= Assignment =
Starting at the first line of the entries, extract each line up to and including the one that contains "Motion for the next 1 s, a", but leave out the pictures.

▶

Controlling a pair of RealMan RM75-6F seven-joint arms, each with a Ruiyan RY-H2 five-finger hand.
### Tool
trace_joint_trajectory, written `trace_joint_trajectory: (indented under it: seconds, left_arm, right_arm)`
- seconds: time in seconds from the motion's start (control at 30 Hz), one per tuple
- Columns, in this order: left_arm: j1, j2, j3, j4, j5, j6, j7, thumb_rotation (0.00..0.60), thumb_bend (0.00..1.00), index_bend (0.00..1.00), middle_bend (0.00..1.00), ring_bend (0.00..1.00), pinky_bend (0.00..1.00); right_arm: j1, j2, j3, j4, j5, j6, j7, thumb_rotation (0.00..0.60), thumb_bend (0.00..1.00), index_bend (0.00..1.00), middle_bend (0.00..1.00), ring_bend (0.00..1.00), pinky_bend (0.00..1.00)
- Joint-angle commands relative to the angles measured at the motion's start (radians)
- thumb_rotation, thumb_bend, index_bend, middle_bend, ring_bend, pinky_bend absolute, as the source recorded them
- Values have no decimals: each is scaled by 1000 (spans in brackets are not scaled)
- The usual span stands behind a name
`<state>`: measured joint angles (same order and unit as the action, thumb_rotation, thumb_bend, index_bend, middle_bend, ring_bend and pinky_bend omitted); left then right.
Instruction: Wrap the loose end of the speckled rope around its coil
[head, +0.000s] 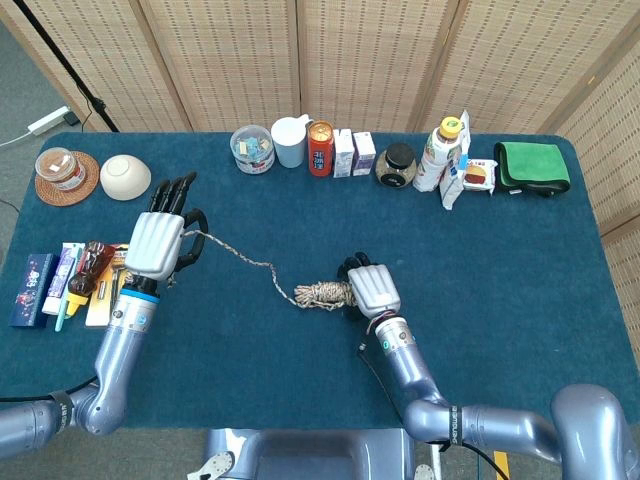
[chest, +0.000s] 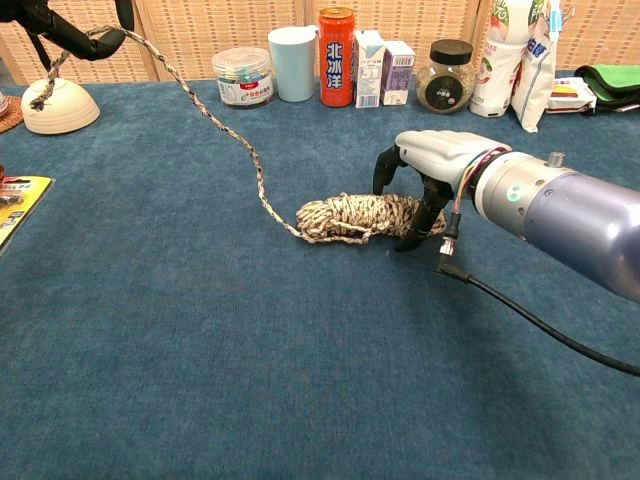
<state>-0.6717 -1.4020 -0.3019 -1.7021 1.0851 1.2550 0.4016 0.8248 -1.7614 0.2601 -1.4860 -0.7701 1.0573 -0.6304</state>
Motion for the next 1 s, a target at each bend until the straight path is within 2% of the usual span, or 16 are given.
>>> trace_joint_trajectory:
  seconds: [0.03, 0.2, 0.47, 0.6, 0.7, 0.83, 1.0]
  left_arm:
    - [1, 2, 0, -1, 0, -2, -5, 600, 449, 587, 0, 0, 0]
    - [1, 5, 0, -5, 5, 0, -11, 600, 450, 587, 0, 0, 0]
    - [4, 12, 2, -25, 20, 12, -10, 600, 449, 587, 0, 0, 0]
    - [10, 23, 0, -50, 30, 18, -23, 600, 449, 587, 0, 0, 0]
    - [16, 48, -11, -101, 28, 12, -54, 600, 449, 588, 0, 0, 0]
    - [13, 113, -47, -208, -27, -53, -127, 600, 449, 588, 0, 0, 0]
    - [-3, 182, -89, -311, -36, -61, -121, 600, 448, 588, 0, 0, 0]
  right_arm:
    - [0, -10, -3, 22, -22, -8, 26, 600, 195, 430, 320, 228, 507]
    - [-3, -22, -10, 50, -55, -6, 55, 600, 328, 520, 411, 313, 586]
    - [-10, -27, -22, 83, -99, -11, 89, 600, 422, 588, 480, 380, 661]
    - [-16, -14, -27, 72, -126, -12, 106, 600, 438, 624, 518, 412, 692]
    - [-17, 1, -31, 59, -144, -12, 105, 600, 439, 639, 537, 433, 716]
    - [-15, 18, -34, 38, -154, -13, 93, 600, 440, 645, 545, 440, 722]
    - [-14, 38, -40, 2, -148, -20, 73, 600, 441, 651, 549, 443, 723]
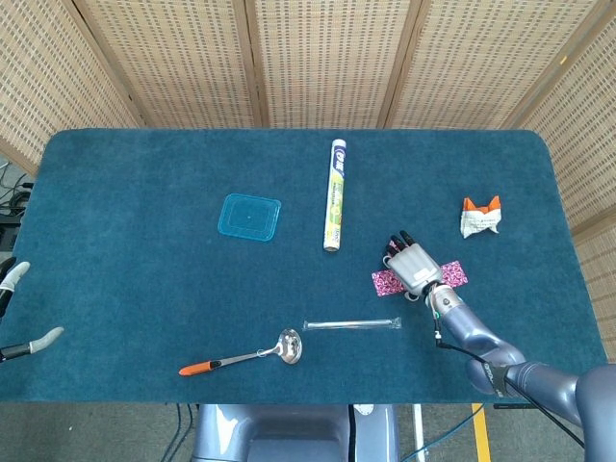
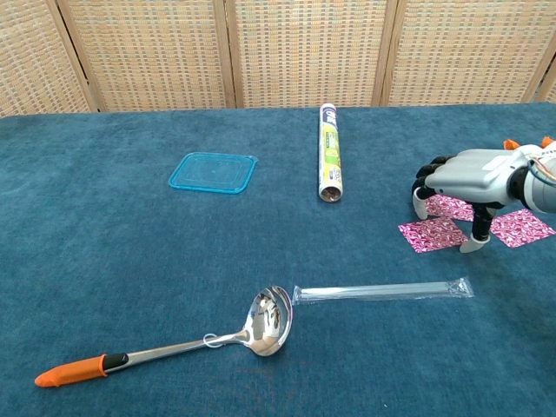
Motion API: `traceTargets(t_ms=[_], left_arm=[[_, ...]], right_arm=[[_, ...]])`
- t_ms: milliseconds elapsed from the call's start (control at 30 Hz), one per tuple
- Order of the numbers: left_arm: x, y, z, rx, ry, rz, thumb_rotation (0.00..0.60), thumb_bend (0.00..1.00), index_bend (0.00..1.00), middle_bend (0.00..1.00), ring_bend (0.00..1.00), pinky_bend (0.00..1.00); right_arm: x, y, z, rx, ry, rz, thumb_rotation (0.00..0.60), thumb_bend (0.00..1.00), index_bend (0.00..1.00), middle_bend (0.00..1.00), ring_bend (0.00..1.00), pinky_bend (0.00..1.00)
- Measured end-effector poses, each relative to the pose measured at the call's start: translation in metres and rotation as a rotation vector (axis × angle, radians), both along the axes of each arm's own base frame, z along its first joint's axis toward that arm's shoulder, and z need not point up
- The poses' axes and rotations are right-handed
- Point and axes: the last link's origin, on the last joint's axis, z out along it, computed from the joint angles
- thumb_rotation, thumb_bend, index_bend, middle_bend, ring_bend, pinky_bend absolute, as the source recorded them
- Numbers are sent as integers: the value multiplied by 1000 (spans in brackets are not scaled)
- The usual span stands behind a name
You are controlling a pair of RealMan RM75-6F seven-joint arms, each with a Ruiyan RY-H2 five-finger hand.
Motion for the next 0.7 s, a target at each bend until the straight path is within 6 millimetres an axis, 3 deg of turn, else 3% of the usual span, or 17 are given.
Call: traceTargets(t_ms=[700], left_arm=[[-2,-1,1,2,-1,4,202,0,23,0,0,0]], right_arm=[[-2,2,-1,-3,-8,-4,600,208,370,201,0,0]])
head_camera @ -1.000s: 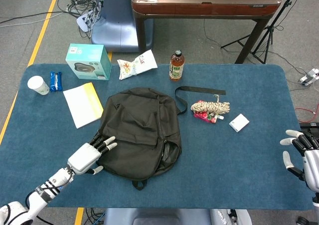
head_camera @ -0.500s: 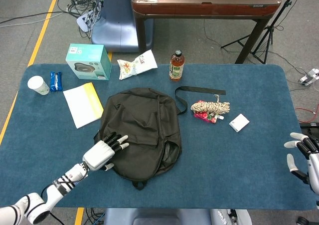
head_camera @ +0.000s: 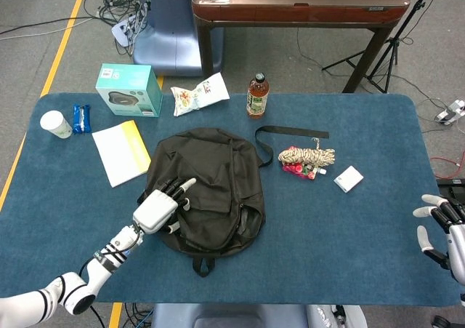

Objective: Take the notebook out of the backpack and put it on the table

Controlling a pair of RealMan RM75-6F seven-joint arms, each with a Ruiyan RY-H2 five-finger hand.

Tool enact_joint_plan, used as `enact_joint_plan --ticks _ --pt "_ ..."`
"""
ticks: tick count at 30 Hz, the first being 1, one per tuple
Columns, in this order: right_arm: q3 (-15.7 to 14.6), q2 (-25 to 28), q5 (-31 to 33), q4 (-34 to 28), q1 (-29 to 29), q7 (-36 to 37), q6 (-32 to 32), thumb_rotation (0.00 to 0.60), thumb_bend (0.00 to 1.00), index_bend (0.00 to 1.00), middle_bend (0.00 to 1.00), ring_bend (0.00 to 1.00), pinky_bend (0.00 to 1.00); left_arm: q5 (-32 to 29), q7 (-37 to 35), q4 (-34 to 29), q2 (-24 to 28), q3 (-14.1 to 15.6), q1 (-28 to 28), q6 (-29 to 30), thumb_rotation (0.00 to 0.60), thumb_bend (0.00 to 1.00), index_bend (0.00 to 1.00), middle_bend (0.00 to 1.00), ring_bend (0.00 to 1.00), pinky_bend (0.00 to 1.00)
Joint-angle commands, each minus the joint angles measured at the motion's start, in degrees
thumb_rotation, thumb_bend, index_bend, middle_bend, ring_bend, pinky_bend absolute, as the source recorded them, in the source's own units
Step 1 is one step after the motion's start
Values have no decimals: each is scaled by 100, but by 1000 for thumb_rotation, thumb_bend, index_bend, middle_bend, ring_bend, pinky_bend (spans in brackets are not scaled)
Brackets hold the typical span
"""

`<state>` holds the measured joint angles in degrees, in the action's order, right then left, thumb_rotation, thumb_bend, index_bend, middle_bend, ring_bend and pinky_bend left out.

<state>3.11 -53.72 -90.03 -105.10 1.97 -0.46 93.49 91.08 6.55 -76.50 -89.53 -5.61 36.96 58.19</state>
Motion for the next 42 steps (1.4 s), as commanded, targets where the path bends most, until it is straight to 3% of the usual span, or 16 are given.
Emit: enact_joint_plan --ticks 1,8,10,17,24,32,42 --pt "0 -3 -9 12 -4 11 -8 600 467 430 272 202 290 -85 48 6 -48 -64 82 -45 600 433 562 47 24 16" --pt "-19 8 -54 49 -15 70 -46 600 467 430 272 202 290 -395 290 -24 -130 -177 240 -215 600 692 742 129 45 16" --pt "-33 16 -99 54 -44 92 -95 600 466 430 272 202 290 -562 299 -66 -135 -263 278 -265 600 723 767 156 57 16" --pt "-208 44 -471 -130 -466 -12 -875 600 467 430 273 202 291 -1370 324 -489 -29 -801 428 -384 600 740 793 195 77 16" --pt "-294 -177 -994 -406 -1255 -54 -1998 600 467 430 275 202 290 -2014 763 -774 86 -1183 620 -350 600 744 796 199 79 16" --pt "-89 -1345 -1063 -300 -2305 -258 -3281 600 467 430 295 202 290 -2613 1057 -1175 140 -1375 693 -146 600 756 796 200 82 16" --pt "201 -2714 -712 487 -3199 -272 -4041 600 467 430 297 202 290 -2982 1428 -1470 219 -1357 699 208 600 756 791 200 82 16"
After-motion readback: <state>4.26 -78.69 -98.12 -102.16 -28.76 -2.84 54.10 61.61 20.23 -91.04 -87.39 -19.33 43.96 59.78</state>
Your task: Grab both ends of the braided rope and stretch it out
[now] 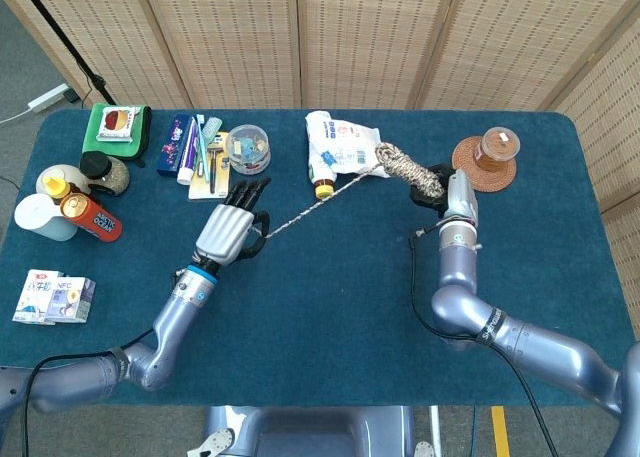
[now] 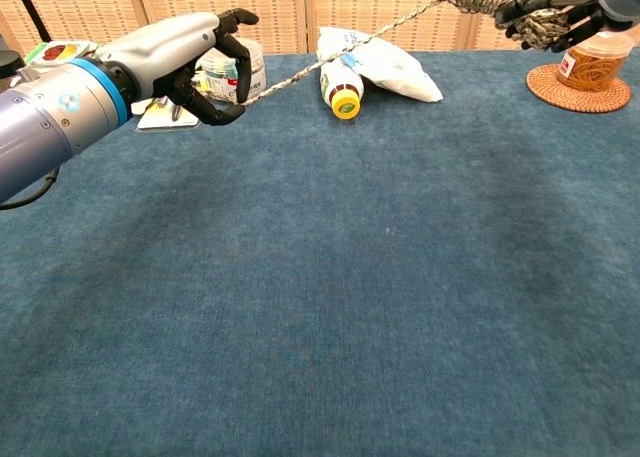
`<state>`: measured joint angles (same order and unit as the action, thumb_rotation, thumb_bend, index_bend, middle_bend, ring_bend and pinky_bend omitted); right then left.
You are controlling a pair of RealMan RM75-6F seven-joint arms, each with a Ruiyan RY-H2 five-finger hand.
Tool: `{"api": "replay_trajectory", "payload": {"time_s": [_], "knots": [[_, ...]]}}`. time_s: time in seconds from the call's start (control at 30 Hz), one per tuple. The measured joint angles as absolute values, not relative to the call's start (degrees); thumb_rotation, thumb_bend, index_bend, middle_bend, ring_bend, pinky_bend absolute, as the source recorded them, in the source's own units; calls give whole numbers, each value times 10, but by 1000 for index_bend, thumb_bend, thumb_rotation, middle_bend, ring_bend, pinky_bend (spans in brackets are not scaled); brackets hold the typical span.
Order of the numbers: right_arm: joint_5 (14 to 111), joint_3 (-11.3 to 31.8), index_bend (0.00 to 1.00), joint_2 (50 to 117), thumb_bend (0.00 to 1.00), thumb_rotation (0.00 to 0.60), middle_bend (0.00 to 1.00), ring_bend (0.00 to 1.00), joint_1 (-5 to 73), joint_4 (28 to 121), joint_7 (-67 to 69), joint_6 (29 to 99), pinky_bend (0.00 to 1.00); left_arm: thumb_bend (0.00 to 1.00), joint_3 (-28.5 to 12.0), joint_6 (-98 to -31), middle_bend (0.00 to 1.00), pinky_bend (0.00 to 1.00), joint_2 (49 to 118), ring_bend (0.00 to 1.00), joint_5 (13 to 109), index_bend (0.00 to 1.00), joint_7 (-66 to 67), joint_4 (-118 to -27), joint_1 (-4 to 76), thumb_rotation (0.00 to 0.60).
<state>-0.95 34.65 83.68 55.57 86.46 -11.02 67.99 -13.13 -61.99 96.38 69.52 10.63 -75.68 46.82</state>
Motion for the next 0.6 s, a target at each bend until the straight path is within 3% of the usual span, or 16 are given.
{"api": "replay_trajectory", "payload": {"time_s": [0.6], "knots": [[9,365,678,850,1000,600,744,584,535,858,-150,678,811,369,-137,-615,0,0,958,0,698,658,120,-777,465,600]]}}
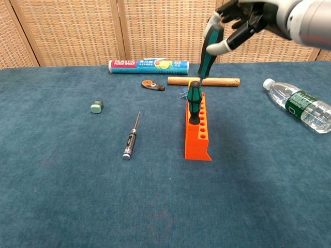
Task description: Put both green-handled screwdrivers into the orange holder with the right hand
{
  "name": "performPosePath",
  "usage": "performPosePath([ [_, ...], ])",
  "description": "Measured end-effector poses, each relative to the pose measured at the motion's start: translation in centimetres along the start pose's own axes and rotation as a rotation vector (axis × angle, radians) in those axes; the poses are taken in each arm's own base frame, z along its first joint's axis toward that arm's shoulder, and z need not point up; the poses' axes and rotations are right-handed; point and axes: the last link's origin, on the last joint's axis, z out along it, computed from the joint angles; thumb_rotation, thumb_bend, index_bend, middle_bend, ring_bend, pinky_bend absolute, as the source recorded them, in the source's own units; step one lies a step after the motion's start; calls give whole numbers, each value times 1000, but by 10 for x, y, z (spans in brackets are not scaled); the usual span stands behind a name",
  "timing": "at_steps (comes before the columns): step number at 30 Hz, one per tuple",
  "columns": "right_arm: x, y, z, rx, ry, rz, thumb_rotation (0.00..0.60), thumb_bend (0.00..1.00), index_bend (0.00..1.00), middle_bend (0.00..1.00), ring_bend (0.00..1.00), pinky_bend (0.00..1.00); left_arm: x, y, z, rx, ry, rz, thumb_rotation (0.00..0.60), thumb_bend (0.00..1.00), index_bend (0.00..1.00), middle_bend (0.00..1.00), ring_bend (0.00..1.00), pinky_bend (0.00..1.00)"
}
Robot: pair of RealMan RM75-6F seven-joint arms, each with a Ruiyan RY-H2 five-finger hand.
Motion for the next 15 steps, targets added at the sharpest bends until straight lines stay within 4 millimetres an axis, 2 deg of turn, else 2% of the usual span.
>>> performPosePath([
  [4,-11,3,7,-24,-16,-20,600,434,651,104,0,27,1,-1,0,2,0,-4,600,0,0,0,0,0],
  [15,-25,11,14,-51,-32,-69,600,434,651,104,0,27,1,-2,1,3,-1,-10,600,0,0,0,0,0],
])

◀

= Response to the task =
Controlling a pair of RealMan RM75-6F seven-joint arms, each with a Ruiyan RY-H2 five-finger hand.
### Tool
trace_joint_trajectory, written `trace_joint_trajectory: (indented under it: seconds, left_arm, right_arm)`
- seconds: time in seconds from the motion's start (control at 30 Hz), one per tuple
- Columns, in this order: left_arm: j1, j2, j3, j4, j5, j6, j7, thumb_rotation (0.00..0.60), thumb_bend (0.00..1.00), index_bend (0.00..1.00), middle_bend (0.00..1.00), ring_bend (0.00..1.00), pinky_bend (0.00..1.00); right_arm: j1, j2, j3, j4, j5, j6, j7, thumb_rotation (0.00..0.60), thumb_bend (0.00..1.00), index_bend (0.00..1.00), middle_bend (0.00..1.00), ring_bend (0.00..1.00), pinky_bend (0.00..1.00)
- Joint-angle commands relative to the angles measured at the motion's start (radians)
- thumb_rotation, thumb_bend, index_bend, middle_bend, ring_bend, pinky_bend absolute, as the source recorded them
- Values have no decimals: each is scaled by 1000 (spans in brackets are not scaled)
- The usual span stands behind a name
`<state>`: measured joint angles (same order and unit as the action, thumb_rotation, thumb_bend, index_bend, middle_bend, ring_bend and pinky_bend omitted); left then right.
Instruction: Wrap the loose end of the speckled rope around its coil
[head, +0.000s] 
[chest, +0.000s] 
<state>-0.6717 -1.4020 -0.3019 -1.7021 1.0851 1.2550 0.4016 0.8248 -1.7614 0.2601 -1.4860 -0.7701 1.0573 -0.6304</state>
Motion for the next 1 s, a target at each bend until the straight path is within 2% of the usual span, or 16 are given.

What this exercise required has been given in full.